Puisqu’il nous faut produire encore, encore et toujours encore,
Sous la tente aux quatre vents, creusons, creusons c’est hilarant.
Qu’elle tremble, qu’elle danse,
Qu’elle balance, sous la mitraille, tendue, qui pousse les nuages,
Modifions nos organismes à grands coups d’azote liquide,
De grippe à effet de serre, ou de grande centrale aviaire.
Pour permettre à la ménagère, d’s’offrir du poulet bon marché,
Greffons lui un compteur gégère, signé label de qualité.
Qu’elle tremble, qu’elle danse,
Qu’elle balance, pour la marmaille, perdue, qui pleure les nuages,
De containers en canadairs, d’abattages en dégazages,
Pointe le rouge à l’est, marche d’empereur, marche funeste,
Puisqu’il nous faut fertiliser, quelques globules éparpillés,
Une déferlante d’hommes et de boue, ni vert ni bleu, du brun partout.
Qu’elle tremble, qu’elle danse,
Qu’elle s’avance, sous la ferraille tordue, plus d’oiseaux sous les nuages,
Trois atomes au nord perdus, qu’importe car l’on s’habitue
Trois atomes au nord perdus, qu’importe car l’on s’habitue…..
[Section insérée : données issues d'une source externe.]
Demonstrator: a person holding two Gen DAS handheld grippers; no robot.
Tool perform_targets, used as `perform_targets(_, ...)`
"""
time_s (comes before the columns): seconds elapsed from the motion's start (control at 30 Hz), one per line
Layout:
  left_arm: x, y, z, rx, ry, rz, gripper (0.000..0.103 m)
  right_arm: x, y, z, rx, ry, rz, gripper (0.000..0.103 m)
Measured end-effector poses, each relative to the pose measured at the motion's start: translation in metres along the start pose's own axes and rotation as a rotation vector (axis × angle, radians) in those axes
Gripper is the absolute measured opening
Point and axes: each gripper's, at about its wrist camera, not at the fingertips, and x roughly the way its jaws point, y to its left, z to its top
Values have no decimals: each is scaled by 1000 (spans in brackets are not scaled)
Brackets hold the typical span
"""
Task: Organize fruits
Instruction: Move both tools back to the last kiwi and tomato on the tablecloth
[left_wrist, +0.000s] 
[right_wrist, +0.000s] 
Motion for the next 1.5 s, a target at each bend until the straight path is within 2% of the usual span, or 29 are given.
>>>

De nos mains ignorantes avides de pouvoir,
Se façonne l’illusion de maîtrise, de savoir,
Bientôt nos yeux trop secs ne pourront plus pleurer,
Que sur le vide immense de nos rêves passés.
Gourous de tous poils, grands bonimenteurs,
Préparez vos sermons, aiguisez vos discours.
Il est peut-être proche votre moment de gloire.